Short: How can I pass a 2D array as a function argument and get the results stored in the argument address?
Longer: I have code (below) which calls, from main()
an initialization function and then prints the content. However, I would expect that after storing the pointers given by malloc
into the variable A
the results would be saved in the argument but it does not. When doing similar things with 1D arrays it works smoothly but not for 2D arrays.
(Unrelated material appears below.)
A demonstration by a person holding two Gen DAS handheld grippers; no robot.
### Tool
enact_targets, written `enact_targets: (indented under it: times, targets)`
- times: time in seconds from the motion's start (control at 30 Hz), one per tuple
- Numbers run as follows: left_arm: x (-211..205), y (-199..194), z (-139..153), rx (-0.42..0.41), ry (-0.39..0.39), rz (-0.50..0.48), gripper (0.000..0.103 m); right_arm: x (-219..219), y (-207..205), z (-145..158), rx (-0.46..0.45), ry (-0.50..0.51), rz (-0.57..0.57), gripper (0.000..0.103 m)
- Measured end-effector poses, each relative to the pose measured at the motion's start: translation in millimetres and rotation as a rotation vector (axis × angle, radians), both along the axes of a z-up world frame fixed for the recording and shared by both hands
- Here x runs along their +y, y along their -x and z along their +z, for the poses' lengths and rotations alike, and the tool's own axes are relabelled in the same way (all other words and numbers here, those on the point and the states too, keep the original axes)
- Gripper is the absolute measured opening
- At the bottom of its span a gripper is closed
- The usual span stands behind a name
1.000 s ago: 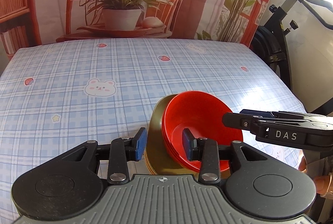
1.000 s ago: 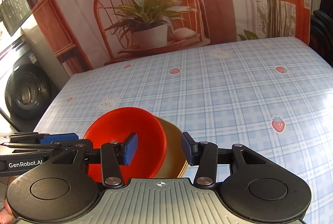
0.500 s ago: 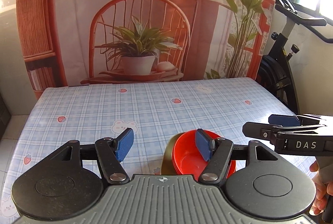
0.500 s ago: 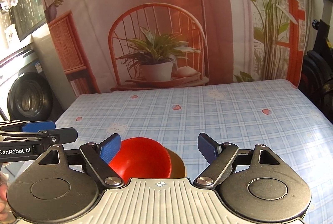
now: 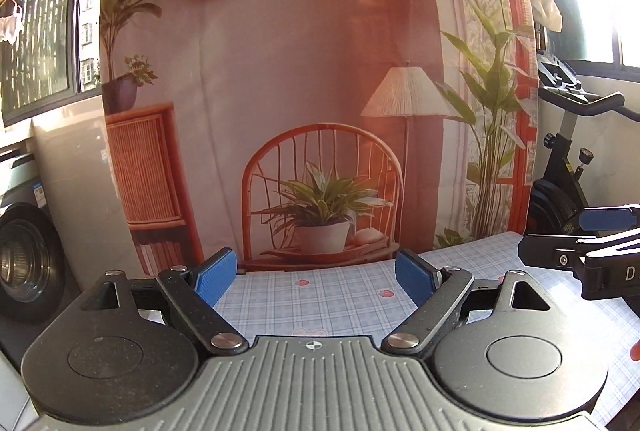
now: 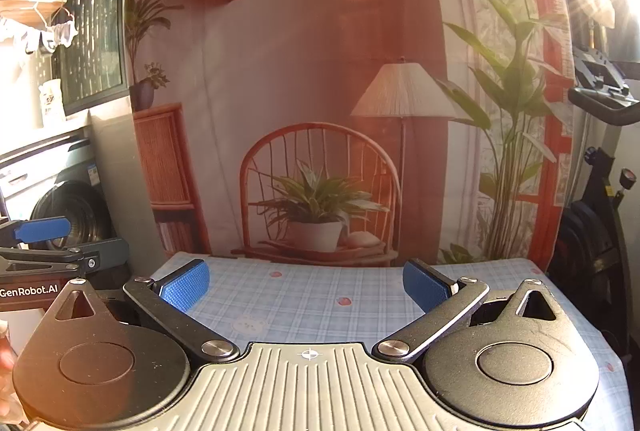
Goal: Organize plates and bowls
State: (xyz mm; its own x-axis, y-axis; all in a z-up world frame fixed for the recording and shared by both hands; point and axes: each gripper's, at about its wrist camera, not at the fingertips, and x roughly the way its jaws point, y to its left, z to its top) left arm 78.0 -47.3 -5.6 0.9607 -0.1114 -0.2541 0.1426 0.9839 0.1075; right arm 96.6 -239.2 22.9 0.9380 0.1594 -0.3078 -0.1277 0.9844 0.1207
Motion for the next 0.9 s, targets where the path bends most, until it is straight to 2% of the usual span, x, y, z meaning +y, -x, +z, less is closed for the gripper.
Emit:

For simplicity, in this case I make it 3x3, but I want to have a non-fixed amount of GB of data. Then, I must use malloc
and I cannot declare the matrix size at compilation time.
#include <stdio.h>
#include <stdlib.h>
void print_matrix(int n, double **A) {
int i, j;
for(i=0; i<n; i++) {
for(j=0;j<n;j++) {
printf("%0.2f ",A[i][j]);
}
printf("\n");
}
}
void init(int n, double **A) {
int i;
A = (double **)malloc(n * n * sizeof(double *));
for(i=0; i<n; i++) {
A[i] = (double *)malloc(n * sizeof(double));
}
A[0][0] = 9.0;
A[0][1] = 6.0;
A[0][2] = -3.0;
A[1][0] = 6.0;
A[1][1] = 13.0;
A[1][2] = -5.0;
A[2][0] = -3.0;
A[2][1] = -5.0;
A[2][2] = 18.0;
print_matrix(n, A);
}
int main() {
int i;
int n=3;
double **A;
init(n, A);
print_matrix(n, A);
for(i=0; i<n; i++)
free(A[i]);
free(A);
return 0;
}
After compiling I can print the content of the matrix inside the init()
function but not from main()
without getting a segmentation fault, which of course means that A is pointing to unassigned memory and that not even A[0][0]
is pointing to the root of the matrix. I am using GCC and standard C99.
$ gcc --version
gcc (Ubuntu 9.2.1-9ubuntu2) 9.2.1 20191008
$ gcc main.c -o main -std=c99
$ ./main
9.00 6.00 -3.00
6.00 13.00 -5.00
-3.00 -5.00 18.00
Segmentation fault (core dumped)
There are other useful questions about passing 2D arrays but they do not solve my point because they do not tackle the issue of getting the results back in the argument.
- C — passing a 2d array as a function argument?
- how to define a 2d array using malloc and pass it to a function fr
Edit: This is a simple case, but I would need to pass several matrices as function arguments. Therefore, I cannot simply return the address of the matrix A
, because I would need to save the addresses of several matrices.